Task details: Every record that follows must be duplicated exactly, with images left out.

Data shown:
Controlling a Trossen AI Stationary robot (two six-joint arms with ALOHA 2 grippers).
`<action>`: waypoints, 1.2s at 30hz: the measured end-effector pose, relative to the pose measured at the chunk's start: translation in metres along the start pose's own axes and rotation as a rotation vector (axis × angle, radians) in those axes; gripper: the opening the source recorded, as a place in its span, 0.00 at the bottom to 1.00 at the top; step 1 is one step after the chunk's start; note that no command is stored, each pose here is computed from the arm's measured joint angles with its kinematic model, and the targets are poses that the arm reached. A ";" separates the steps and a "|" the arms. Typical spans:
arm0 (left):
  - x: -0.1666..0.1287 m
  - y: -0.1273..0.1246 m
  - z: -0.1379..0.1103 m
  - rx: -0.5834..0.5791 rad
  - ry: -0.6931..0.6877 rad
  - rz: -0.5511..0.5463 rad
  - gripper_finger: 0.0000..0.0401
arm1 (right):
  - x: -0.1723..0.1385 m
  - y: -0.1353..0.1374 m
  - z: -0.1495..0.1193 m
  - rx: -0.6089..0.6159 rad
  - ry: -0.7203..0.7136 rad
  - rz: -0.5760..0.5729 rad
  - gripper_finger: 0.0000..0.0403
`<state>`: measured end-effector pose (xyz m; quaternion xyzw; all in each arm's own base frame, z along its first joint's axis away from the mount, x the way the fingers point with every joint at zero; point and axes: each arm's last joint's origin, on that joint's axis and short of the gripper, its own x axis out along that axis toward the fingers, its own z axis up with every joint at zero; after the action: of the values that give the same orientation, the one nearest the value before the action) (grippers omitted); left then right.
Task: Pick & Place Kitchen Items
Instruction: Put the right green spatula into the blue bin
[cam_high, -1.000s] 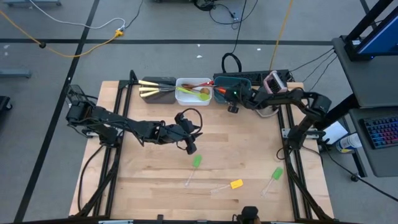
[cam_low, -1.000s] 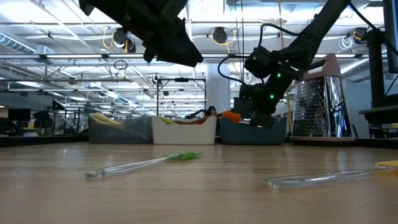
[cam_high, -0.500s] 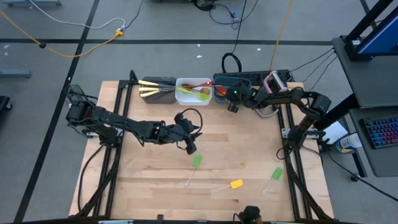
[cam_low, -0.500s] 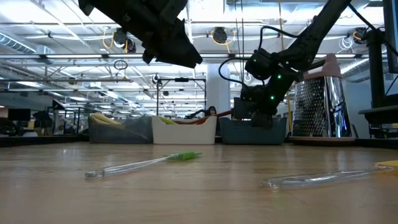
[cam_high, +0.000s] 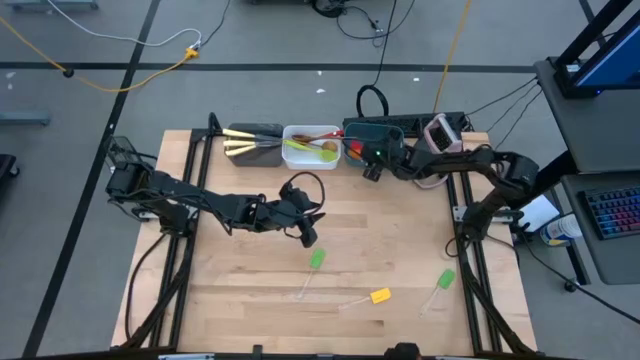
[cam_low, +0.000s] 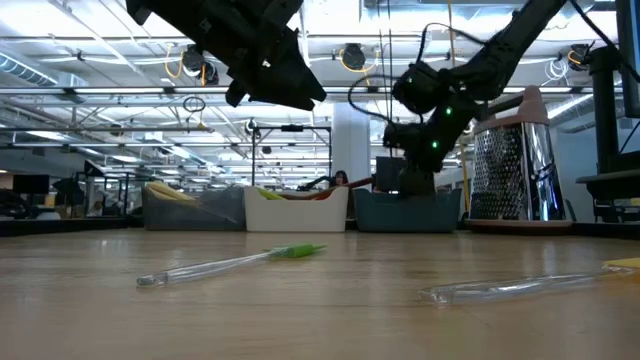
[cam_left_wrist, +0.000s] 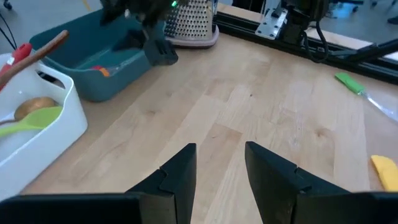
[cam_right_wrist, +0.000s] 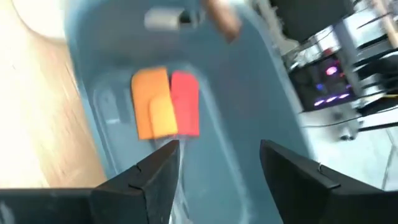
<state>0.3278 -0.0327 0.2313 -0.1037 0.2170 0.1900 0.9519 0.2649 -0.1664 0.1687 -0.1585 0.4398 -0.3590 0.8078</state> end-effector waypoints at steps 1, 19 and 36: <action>0.000 0.000 0.000 -0.010 0.000 0.000 0.35 | -0.006 0.000 0.004 0.009 -0.020 -0.005 0.54; -0.011 -0.021 -0.013 -0.092 0.091 -0.122 0.35 | -0.081 0.056 0.035 0.117 -0.339 0.618 0.50; -0.033 -0.048 -0.042 -0.096 0.289 -0.206 0.35 | -0.119 0.123 -0.024 -0.002 -0.778 0.856 0.50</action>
<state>0.3035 -0.0984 0.2146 -0.1970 0.3304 0.0850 0.9191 0.2569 0.0060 0.1559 -0.0877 0.1357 0.0848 0.9832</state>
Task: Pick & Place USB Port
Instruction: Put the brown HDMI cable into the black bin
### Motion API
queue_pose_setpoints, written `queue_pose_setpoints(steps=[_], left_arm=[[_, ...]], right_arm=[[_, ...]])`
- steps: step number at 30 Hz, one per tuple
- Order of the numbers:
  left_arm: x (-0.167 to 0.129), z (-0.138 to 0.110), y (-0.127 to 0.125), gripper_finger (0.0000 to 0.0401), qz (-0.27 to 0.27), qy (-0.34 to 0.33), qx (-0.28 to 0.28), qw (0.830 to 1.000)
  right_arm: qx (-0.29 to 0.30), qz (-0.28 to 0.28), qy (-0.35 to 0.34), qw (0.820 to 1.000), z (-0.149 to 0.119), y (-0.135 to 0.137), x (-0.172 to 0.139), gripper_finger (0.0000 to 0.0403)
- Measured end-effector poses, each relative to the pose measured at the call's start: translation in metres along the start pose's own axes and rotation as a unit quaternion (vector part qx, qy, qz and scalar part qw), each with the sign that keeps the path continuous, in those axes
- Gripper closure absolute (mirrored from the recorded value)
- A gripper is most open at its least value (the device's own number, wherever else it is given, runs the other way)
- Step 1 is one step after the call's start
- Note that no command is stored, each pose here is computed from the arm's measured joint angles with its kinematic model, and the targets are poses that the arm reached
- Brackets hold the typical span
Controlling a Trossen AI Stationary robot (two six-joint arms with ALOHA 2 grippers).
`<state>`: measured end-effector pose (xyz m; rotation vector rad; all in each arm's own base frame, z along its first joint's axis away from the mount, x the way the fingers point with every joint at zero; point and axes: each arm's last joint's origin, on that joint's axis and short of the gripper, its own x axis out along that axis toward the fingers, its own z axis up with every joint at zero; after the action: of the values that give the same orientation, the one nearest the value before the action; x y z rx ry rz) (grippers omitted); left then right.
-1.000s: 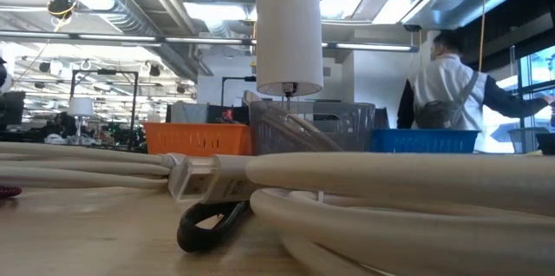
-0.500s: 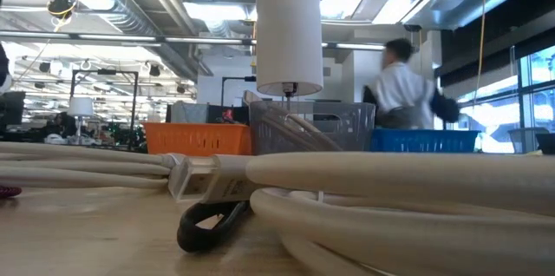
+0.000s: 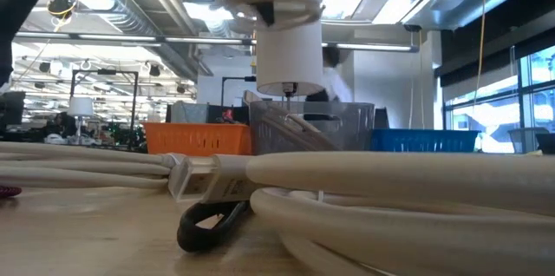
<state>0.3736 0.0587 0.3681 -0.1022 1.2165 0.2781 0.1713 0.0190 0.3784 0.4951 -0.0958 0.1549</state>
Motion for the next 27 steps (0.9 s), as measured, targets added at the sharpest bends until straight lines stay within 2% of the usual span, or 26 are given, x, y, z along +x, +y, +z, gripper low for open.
queue_pose_setpoints(steps=[5, 27], left_arm=[[0.021, 0.002, -0.003, 0.0389, 0.027, 0.041, 0.016, 0.999], [0.109, 0.018, -0.019, 0.0389, 0.009, 0.114, 0.017, 0.993]], right_arm=[[-0.001, -0.001, 0.002, 1.0, 0.0, 0.0, 0.0, 0.0222], [0.0, -0.01, 0.019, 1.0, -0.004, -0.002, 0.0, 0.0222]])
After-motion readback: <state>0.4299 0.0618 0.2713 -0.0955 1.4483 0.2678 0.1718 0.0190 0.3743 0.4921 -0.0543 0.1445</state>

Reply:
Controlling a Trossen AI Stationary robot (two six-joint arms with ALOHA 2 grippers).
`<action>`: waypoints, 1.2s at 30hz: the measured end-effector pose, relative to the pose measured at the chunk's start: translation in metres along the start pose's own axes and rotation as a rotation vector (axis × angle, radians) in those axes; gripper: the opening the source recorded, as a place in its span, 0.00 at the bottom to 1.00 at the top; step 1 is one step after the chunk's start; note that no command is stored, each pose here is computed from the arm's measured joint angles with its kinematic model, and the targets are poses that the arm reached. A ";" separates the steps and a "|" the arms. Typical spans:
arm0 (left):
  - x: -0.1666..0.1287 m
  - y: -0.1273..0.1246 m
  - z: -0.1379..0.1103 m
  - rx: -0.5834..0.5791 rad
  - ry: -0.6931..0.6877 rad
  - rz: -0.5511..0.5463 rad
  - gripper_finger: 0.0000..0.0401
arm1 (right):
  - x: -0.1723..0.1385 m
  - y: -0.1353..0.1374 m
  - z: -0.1495..0.1193 m
  - rx: -0.6089..0.6159 rad
  - ry: -0.7203..0.7136 rad
  - rz: -0.5760..0.5729 rad
  - gripper_finger: 0.0000..0.0403
`<state>`: measured end-effector pose (xyz m; quaternion xyzw; all in each arm's own base frame, z along its first joint's axis away from the mount, x the way the fingers point with every joint at zero; point and axes: each arm's last joint's origin, on that joint's axis and short of the gripper, its own x axis out along that axis toward the fingers, its own z axis up with every joint at zero; after the action: of the values that give the same orientation, the one nearest the value before the action) (grippers omitted); left then right.
Task: Pick & Place Kitchen Items
Instruction: Put the right green spatula into the blue bin
[cam_high, -1.000s] 
[cam_low, -1.000s] 
[cam_high, -0.500s] 
[cam_low, -0.500s] 
[cam_high, +0.000s] 
[cam_low, +0.000s] 
[cam_left_wrist, +0.000s] 
[cam_right_wrist, +0.000s] 
<state>0.3278 -0.0327 0.2313 -0.1037 0.2170 0.1900 0.9519 0.2649 -0.1664 0.1687 -0.1585 0.4398 -0.3590 0.8078</state> end-effector waypoints at steps 1, 19 and 36: <action>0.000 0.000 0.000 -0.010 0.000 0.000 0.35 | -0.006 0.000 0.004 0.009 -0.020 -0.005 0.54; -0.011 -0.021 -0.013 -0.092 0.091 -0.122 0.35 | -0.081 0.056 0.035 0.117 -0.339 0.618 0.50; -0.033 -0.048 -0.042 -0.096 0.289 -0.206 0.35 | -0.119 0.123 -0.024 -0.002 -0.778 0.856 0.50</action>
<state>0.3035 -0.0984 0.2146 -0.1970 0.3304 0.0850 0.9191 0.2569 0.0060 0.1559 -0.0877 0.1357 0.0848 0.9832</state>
Task: Pick & Place USB Port
Instruction: Put the brown HDMI cable into the black bin
### Motion API
queue_pose_setpoints, written `queue_pose_setpoints(steps=[_], left_arm=[[_, ...]], right_arm=[[_, ...]])`
- steps: step number at 30 Hz, one per tuple
- Order of the numbers:
  left_arm: x (-0.167 to 0.129), z (-0.138 to 0.110), y (-0.127 to 0.125), gripper_finger (0.0000 to 0.0401), qz (-0.27 to 0.27), qy (-0.34 to 0.33), qx (-0.28 to 0.28), qw (0.830 to 1.000)
  right_arm: qx (-0.29 to 0.30), qz (-0.28 to 0.28), qy (-0.35 to 0.34), qw (0.820 to 1.000), z (-0.149 to 0.119), y (-0.135 to 0.137), x (-0.172 to 0.139), gripper_finger (0.0000 to 0.0403)
- Measured end-effector poses, each relative to the pose measured at the call's start: translation in metres along the start pose's own axes and rotation as a unit quaternion (vector part qx, qy, qz and scalar part qw), each with the sign that keeps the path continuous, in those axes
- Gripper closure absolute (mirrored from the recorded value)
- A gripper is most open at its least value (the device's own number, wherever else it is given, runs the other way)
- Step 1 is one step after the call's start
- Note that no command is stored, each pose here is computed from the arm's measured joint angles with its kinematic model, and the targets are poses that the arm reached
- Brackets hold the typical span
Controlling a Trossen AI Stationary robot (two six-joint arms with ALOHA 2 grippers).
`<state>`: measured end-effector pose (xyz m; rotation vector rad; all in each arm's own base frame, z along its first joint's axis away from the mount, x the way the fingers point with every joint at zero; point and axes: each arm's last joint's origin, on that joint's axis and short of the gripper, its own x axis out along that axis toward the fingers, its own z axis up with every joint at zero; after the action: of the values that give the same orientation, the one nearest the value before the action; x y z rx ry rz) (grippers omitted); left then right.
-1.000s: 
-0.500s: 
+0.000s: 
<state>0.3736 0.0587 0.3681 -0.1022 1.2165 0.2781 0.1713 0.0190 0.3784 0.4951 -0.0958 0.1549</state>
Motion for the next 27 steps (0.9 s), as measured, targets added at the sharpest bends until straight lines stay within 2% of the usual span, or 26 are given, x, y, z along +x, +y, +z, gripper low for open.
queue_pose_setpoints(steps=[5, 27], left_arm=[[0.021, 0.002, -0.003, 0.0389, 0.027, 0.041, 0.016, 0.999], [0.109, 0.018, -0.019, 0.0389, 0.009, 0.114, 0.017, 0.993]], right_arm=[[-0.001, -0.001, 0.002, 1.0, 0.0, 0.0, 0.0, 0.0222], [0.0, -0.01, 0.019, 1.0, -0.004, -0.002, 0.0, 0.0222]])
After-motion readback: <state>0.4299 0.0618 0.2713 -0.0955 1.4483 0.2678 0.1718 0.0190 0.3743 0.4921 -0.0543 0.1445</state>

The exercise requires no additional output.